Kirchentag: Wo sich Politik und Religion nicht vereinen lassen

25.5.2017, 15:05 Uhr
Es ging harmonisch zu auf dem Evangelischen Kirchentag in Berlin. Doch mit seinem Anliegen beim Thema Abschiebungen blitzte der EKD-Vorsitzende Heinrich Bedford-Strohm bei Kanzlerin Angela Merkel ab.

© dpa Es ging harmonisch zu auf dem Evangelischen Kirchentag in Berlin. Doch mit seinem Anliegen beim Thema Abschiebungen blitzte der EKD-Vorsitzende Heinrich Bedford-Strohm bei Kanzlerin Angela Merkel ab.

Es war gewiss ein PR-Coup, den EKD-Ratschef Bedford-Strohm da landete: Barack Obama als Gast des Kirchentags, das sorgt für Aufsehen und Interesse. Dazu noch die Kanzlerin, deren Teilnahme der Ex-US-Präsident zur Bedingung für sein Kommen gemacht hatte – Polit-Prominenz vom Feinsten. Was übrigens bei den Protestanten durchaus auch kritische Stimmen auslöste: Intern gab es Kritik daran, dass der Kirchentag eine Art Wahlkampfbühne für Angela Merkel werden könnte.

Was dann allerdings nicht der Fall war: Zu sehr klafften da die frommen Wünsche, die Bedford-Strohm an die Politiker herantrug, und deren realpolitische Sicht auf die Weltlage auseinander. Wobei sich zeigte, was gelegentlich durch zu viel Nähe gerade zwischen der evangelischen Kirche und dem Staat kaschiert wird: Beide Akteure haben sehr unterschiedliche Rollen – und es ist eigentlich gut, wenn die Kirchen sehr kritisch auf das schauen, was Politik tut.

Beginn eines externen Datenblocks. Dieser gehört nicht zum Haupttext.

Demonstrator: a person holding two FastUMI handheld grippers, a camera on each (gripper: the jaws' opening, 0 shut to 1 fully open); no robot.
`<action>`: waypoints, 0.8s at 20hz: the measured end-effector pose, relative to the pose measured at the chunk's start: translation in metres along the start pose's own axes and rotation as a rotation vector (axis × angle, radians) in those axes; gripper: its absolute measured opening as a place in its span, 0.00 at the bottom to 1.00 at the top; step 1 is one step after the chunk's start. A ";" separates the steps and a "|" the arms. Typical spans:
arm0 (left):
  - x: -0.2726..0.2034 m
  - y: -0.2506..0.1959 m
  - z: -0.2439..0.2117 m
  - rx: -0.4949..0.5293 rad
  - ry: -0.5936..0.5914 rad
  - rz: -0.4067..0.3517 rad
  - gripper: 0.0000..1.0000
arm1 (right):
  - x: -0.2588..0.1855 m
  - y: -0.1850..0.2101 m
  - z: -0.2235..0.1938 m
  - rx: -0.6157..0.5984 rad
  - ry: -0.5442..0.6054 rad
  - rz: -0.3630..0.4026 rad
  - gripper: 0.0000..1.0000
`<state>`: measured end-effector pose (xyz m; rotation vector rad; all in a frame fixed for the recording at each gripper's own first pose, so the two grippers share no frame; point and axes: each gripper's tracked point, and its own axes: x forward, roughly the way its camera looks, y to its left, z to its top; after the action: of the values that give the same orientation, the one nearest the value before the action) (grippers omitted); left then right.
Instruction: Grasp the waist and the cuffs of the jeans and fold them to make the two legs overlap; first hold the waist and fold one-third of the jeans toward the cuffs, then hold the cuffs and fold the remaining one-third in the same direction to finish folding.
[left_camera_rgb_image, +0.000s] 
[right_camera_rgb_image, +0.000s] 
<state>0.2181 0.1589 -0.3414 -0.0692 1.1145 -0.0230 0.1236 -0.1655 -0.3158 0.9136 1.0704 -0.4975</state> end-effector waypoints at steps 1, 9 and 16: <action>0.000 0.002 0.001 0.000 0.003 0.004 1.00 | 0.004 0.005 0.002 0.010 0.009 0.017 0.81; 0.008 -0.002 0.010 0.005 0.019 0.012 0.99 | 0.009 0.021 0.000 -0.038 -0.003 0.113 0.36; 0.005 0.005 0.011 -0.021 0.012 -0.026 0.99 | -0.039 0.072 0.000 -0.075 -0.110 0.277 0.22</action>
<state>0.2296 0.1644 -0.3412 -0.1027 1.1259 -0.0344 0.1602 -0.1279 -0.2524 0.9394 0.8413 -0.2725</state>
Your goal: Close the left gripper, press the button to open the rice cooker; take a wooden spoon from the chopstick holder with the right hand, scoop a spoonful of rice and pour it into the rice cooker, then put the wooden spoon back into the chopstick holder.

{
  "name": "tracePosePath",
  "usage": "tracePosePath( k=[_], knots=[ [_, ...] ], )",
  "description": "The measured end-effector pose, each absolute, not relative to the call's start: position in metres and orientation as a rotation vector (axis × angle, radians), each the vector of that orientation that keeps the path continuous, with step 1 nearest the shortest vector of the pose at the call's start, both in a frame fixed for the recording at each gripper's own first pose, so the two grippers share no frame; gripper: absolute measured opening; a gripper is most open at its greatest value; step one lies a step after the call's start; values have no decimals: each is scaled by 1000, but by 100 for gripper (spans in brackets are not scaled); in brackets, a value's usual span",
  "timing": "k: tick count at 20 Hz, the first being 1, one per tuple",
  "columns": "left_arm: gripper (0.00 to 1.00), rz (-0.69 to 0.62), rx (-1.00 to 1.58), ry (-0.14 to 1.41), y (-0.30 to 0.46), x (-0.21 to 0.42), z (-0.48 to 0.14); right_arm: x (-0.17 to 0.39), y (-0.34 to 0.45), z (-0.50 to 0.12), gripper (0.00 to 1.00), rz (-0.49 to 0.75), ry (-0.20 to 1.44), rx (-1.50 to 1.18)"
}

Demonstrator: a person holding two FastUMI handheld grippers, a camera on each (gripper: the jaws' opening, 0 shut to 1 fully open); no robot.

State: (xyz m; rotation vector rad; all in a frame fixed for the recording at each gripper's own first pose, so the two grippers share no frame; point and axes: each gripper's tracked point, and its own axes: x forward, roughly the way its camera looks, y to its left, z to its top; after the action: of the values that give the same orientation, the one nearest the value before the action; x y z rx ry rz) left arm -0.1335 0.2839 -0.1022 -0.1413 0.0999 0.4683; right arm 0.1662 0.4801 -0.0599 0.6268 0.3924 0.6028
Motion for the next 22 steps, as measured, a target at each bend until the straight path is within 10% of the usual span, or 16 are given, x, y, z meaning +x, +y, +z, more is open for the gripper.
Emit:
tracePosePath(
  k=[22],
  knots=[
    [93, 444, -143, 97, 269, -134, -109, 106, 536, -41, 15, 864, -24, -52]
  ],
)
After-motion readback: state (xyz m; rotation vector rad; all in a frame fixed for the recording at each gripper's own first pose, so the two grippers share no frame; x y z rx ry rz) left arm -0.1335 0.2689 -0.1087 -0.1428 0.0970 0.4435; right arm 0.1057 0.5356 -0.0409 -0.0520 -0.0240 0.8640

Bedford-Strohm erntete sehr viel verständlichen Applaus für seine fast schon flehentliche Bitte an die Kanzlerin, doch dafür zu sorgen, dass diejenigen Asylbewerber im Lande bleiben dürften, die hier schon gut integriert sind – Afghanen etwa mit Ausbildungs- oder Arbeitsplatz, deren deutsche Chefs sie dringend bräuchten, denen aber die Abschiebung droht. Doch da ließ Merkel den EKD-Ratschef ziemlich klar abblitzen. 

Ähnlich lief die Debatte ab, als einer der jungen Gäste den früheren US-Präsidenten wegen der Drohnen-Attacken in seiner Amtszeit kritisierte: Sehr lange antwortete Obama – aber er verteidigte diese umstrittene Art der Kriegsführung letztlich doch sehr entschieden. 

Da zeigte sich: Selbst wenn Christen wie Merkel oder Obama Politik betreiben – sie tun sich sehr schwer, christliche Maßstäbe an diese Politik anzulegen. Denn, darauf wies Obama zu Recht hin: Christen haben, wie Vertreter anderer Religionen auch, oft sehr radikale, eindeutige, kompromisslose Lösungsansätze. Politik aber muss Kompromisse schließen. Und die sehen wohl zwangsläufig in aller Regel anders, nämlich meistens nüchterner, teils auch hässlicher aus als fromme Wünsche an die Politik.